UK dogs data from: Genome-wide association studies for canine hip dysplasia in single and multiple populations – implications and potential novel risk loci
Cite this dataset
Friedrich, Juliane et al. (2021). UK dogs data from: Genome-wide association studies for canine hip dysplasia in single and multiple populations – implications and potential novel risk loci [Dataset]. Dryad. https://doi.org/10.5061/dryad.h44j0zpkf
Background: Association mapping studies of quantitative trait loci (QTL) for canine hip dysplasia (CHD) can contribute to the understanding of the genetic background of this common and debilitating disease and might contribute to its genetic improvement.
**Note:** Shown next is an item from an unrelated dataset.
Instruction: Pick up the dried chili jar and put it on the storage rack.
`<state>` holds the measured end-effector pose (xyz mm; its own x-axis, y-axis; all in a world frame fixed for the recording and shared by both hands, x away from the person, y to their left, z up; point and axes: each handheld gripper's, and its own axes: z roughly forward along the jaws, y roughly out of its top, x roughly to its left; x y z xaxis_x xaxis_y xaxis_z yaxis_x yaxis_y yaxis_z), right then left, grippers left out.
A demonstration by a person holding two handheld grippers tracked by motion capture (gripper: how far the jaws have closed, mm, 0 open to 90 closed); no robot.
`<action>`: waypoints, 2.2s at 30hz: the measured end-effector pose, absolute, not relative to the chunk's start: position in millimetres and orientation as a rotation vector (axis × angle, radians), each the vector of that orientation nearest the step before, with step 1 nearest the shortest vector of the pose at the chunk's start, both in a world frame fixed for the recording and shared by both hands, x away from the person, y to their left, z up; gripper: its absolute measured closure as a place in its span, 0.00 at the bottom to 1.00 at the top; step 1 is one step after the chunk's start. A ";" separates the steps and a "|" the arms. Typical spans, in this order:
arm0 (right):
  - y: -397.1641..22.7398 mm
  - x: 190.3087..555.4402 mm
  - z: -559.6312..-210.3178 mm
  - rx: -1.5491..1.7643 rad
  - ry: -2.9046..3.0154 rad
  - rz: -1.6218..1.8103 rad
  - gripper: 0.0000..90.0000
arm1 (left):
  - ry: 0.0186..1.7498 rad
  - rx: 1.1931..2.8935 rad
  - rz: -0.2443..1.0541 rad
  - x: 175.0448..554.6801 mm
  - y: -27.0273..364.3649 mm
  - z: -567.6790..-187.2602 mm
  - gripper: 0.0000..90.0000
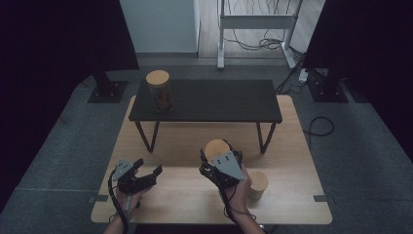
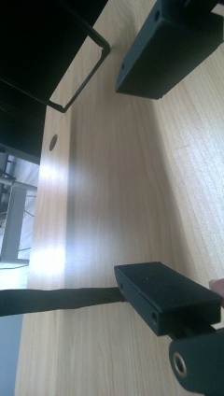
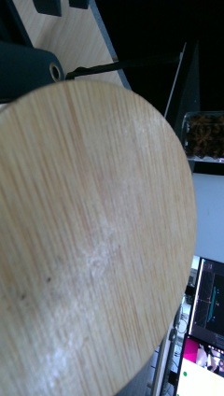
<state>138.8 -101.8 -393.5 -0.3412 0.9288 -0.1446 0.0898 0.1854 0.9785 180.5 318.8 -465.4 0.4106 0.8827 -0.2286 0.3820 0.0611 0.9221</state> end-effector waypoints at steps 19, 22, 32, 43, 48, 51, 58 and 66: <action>-102.4 146.5 -384.4 0.977 1.601 1.265 0.27 | 1.172 1.532 0.550 181.3 319.4 -465.9 0.12; -101.1 147.7 -382.5 0.966 1.603 1.265 0.27 | 1.174 1.532 0.550 181.5 319.7 -465.9 0.12; -98.4 154.1 -374.4 0.948 1.594 1.259 0.27 | 1.177 1.527 0.551 181.6 320.8 -466.0 0.12; -96.5 163.1 -370.5 0.959 1.576 1.266 0.27 | 1.184 1.527 0.546 183.8 322.3 -467.0 0.12; -93.9 168.0 -365.1 0.946 1.570 1.261 0.27 | 1.189 1.520 0.547 184.3 324.4 -467.2 0.12; -92.9 169.8 -363.0 0.945 1.568 1.263 0.27 | 1.195 1.514 0.548 184.4 325.9 -467.3 0.12; -90.2 176.2 -357.5 0.938 1.563 1.257 0.27 | 1.195 1.516 0.548 184.7 325.8 -467.6 0.12; -87.1 186.3 -352.4 0.940 1.547 1.248 0.27 | 1.200 1.514 0.549 184.7 326.3 -467.9 0.12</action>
The power of association studies for CHD is limited by relatively small sample numbers for CHD records within countries, suggesting potential benefits of joining data across countries. However, this is complicated due to the use of different scoring systems across countries. In this study, we incorporated routinely assessed CHD records and genotype data of German Shepherd dogs from two countries (UK and Sweden) to perform genome-wide association studies (GWAS) within populations using different variations of CHD phenotypes. As phenotypes, dogs were either classified into cases and controls based on the Fédération Cynologique Internationale (FCI) five-level grading of the worst hip or the FCI grade was treated as an ordinal trait. In a subsequent meta-analysis, we added publicly available data from a Finnish population and performed the GWAS across all populations. Genetic associations for the CHD phenotypes were evaluated in a linear mixed model using 62,089 SNPs.
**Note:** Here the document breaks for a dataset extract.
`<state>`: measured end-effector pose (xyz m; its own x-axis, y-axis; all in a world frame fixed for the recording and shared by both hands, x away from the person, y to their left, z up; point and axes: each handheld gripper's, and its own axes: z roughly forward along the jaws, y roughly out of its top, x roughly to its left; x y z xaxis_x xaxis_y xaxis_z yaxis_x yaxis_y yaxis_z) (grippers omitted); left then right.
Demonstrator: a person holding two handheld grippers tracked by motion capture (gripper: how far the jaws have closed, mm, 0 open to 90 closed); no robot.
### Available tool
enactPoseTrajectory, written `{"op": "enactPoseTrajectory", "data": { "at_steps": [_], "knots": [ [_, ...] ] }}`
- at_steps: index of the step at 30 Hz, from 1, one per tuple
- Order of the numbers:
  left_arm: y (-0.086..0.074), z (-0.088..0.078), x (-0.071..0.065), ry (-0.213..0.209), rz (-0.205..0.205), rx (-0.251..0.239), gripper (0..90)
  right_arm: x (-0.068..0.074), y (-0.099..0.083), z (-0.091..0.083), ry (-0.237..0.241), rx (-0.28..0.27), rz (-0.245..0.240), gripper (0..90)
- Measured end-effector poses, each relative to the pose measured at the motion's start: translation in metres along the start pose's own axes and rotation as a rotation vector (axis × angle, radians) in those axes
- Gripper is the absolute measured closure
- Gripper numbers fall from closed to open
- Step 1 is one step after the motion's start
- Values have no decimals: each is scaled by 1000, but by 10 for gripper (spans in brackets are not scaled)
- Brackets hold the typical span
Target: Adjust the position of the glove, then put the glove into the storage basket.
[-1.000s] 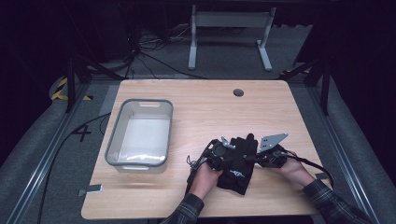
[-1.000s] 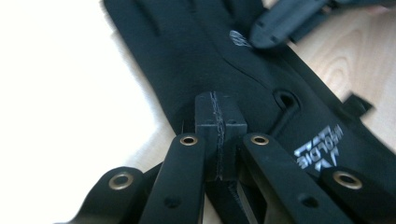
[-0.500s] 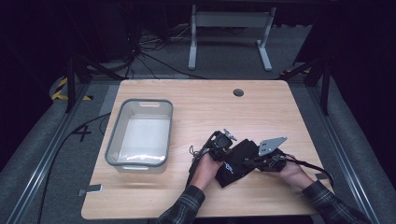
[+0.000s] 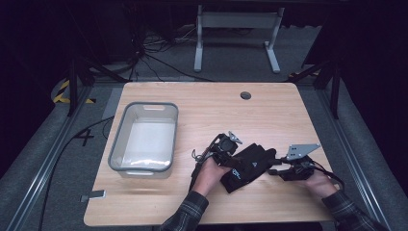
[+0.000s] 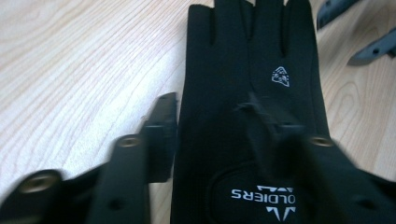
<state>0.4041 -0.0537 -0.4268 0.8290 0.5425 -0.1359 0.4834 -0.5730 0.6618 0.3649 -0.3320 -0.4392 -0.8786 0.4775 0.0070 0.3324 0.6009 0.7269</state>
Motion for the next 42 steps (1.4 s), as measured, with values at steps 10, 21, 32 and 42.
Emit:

Results: Multiple SNPs with genome-wide significant and suggestive associations were detected in single-population GWAS and the meta-analysis. Few of these SNPs overlapped between populations or between single-population GWAS and the meta-analysis, suggesting that many CHD-related QTL are population-specific. More significant or suggestive SNPs were identified when FCI grades were used as phenotypes in comparison to the case-control approach. MED13 (Chr 9) and PLEKHA7 (Chr 21) emerged as novel positional candidate genes associated with hip dysplasia.
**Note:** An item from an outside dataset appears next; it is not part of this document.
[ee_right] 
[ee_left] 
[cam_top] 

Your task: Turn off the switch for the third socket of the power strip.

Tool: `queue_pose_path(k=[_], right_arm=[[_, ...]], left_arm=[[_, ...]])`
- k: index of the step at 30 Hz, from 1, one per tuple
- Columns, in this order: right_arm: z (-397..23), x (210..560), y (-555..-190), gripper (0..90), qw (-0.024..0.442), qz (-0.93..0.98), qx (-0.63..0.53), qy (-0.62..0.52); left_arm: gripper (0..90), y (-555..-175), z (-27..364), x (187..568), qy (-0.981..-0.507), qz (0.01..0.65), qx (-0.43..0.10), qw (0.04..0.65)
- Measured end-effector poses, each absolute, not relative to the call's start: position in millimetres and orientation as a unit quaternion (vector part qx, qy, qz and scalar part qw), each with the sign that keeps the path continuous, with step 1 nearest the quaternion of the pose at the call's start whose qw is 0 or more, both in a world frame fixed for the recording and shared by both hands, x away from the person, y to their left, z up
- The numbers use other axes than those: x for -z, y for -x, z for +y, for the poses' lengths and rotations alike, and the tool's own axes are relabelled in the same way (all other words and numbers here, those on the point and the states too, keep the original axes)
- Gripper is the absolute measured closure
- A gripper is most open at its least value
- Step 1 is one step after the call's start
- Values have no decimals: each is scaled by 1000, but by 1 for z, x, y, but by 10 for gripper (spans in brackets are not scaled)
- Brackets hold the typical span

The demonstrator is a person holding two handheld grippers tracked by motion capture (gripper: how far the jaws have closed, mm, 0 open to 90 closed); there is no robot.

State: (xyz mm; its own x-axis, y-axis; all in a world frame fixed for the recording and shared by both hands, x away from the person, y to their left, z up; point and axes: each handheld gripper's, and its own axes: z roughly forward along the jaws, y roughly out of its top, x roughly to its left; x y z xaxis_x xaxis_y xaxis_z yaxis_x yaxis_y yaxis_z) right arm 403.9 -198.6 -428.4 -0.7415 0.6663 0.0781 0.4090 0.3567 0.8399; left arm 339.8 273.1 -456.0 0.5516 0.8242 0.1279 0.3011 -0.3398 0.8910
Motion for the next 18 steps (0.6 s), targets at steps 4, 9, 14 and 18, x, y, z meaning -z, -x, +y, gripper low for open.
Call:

Conclusions: Our findings confirm the complex genetic nature of hip dysplasia in dogs, with multiple loci associated with the trait, most of which are population-specific. Routinely assessed CHD information collected across countries provide an opportunity to increase sample sizes and statistical power for association studies. While the lack of standardisation of CHD assessment schemes across countries poses a challenge, we showed that conversion of traits can be utilised to overcome this obstacle.
DNA was extracted from saliva samples collected with Performagene PG-100 swabs (UK dogs). The dogs were genotyped using the Illumina CanineHD Whole-Genome Genotyping BeadChip featuring 172,115 SNPs. For quality control, filtering was imposed in GenomeStudio version 2.0 for sample call rate > 90%, SNP call rate > 98%, reproducibility (GTS) > 0.6 and low or confounded signal characterised by AB R mean (mean normalized intensity of the AB cluster) > 0.3. SNPs were also filtered using PLINK version 1.9 (27,28) to remove those with minor allele frequency (MAF) < 0.05 and significant deviations from Hardy-Weinberg equilibrium (HWE) (Bonferroni-corrected p-value of 0.05 = 4.5 x 10-7), resulting in 78,088 autosomal SNPs.
Canine hip dysplasia records for genotyped UK dogs were provided by the British Kennel Club (KC): the hip status of the dogs was screened by the BVA/KC scheme. In this scheme, determined by the severity of HD-related measurements from normal to severe, aggregated scores for bilateral joints (total hip score; HS) are given from 0 to 106 (0 to 53 for each joint). BVA/KC total hip scores for UK dogs were also converted into FCI five-level grades following a recommended conversion (0-10=A, 11-25=B, 26-35=C, 36-50=D, 51-106=E). As third phenotype approach, UK dogs were grouped into "cases" (BVA/KC scores >=11) and "controls" (scores 0-10).
Information on the data sets can be found in the "README.txt" file.